Note: The layer has two outputs. The first output is an array of the top K values. The second, which is of more interest to us, is the index at which these maximum values appear. The code below sets up the TopK layer and assigns the OUTPUT_BLOB_NAME to the second output of the layer.

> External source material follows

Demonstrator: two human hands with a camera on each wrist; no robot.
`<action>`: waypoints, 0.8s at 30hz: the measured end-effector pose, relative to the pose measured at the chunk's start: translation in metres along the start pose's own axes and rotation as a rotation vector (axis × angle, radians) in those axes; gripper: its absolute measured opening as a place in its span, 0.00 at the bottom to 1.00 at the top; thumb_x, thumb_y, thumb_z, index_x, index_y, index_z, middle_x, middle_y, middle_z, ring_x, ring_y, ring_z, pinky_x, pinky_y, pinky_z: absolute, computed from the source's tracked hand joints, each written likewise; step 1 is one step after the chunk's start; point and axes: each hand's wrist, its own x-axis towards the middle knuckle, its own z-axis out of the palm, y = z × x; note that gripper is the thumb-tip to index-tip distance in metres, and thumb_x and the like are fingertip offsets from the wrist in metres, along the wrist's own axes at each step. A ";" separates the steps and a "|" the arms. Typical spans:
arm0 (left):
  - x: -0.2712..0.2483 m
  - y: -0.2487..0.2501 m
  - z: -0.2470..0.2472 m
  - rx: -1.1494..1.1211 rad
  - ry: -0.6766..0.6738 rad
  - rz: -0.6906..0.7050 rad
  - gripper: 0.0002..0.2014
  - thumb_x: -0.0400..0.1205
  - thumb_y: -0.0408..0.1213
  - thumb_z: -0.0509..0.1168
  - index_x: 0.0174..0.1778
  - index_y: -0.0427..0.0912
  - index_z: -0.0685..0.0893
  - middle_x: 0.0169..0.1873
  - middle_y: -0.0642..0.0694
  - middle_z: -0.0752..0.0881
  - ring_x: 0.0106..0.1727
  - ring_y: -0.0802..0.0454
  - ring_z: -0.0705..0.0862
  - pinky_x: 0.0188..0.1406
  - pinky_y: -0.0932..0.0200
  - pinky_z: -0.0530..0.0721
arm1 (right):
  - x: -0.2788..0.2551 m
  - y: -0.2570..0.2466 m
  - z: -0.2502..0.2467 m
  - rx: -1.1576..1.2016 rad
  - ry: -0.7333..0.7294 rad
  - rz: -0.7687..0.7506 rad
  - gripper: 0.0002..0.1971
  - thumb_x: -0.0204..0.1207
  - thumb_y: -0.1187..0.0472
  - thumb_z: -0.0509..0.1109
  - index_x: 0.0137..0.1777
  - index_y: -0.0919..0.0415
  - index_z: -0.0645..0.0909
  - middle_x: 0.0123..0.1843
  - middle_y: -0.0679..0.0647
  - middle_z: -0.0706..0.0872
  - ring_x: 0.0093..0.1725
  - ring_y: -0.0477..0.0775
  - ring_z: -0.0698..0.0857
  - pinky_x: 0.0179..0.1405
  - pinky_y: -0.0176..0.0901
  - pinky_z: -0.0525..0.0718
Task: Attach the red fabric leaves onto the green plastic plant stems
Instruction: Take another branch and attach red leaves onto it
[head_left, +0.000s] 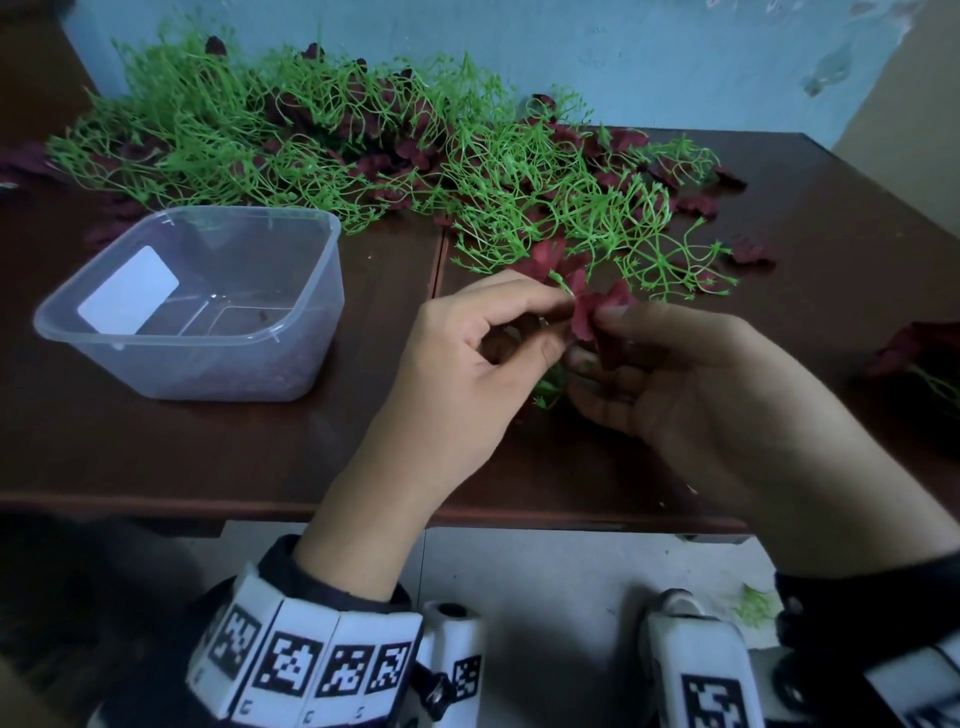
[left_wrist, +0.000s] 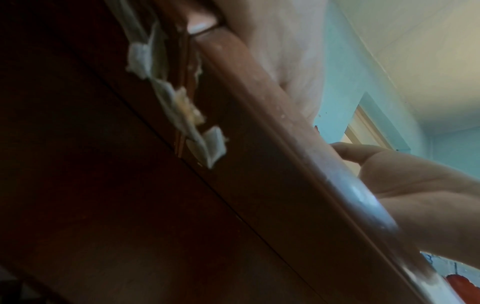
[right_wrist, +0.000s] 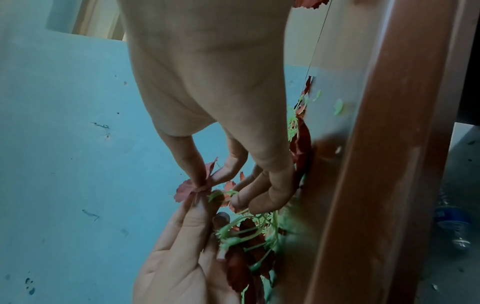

// Add TopK layer to determine which character has highest probability.
auto pred =  network->addTopK(*addBiasLayer->getOutput(0), nvinfer1::TopKOperation::kMAX, 1, reduceAxis);
pred->getOutput(1)->setName(OUTPUT_BLOB_NAME);

STEP-4:Build the TensorRT Inference Engine¶

// Build the engine
auto engine = builder->buildCudaEngine(*network); 

// serialize engine
(*modelStream) = engine->serialize();

// clean up resources
network->destroy();
builder->destroy();

STEP-5: Retrieving the Engine from Shared Memory¶

// Initialize engine, context, and other runtime resources
IRuntime* runtime = createInferRuntime(gLogger);
    
ICudaEngine* engine = runtime->deserializeCudaEngine(modelStream->data(), modelStream->size(), nullptr);

IExecutionContext *context = engine->createExecutionContext();

STEP-6: Running Inference¶

Given an input string, this function seeds the model and then generates the expected string. The TensorRT context is used to run the model. The input string is used to seed the model. weightMap contains all the weights required by the model.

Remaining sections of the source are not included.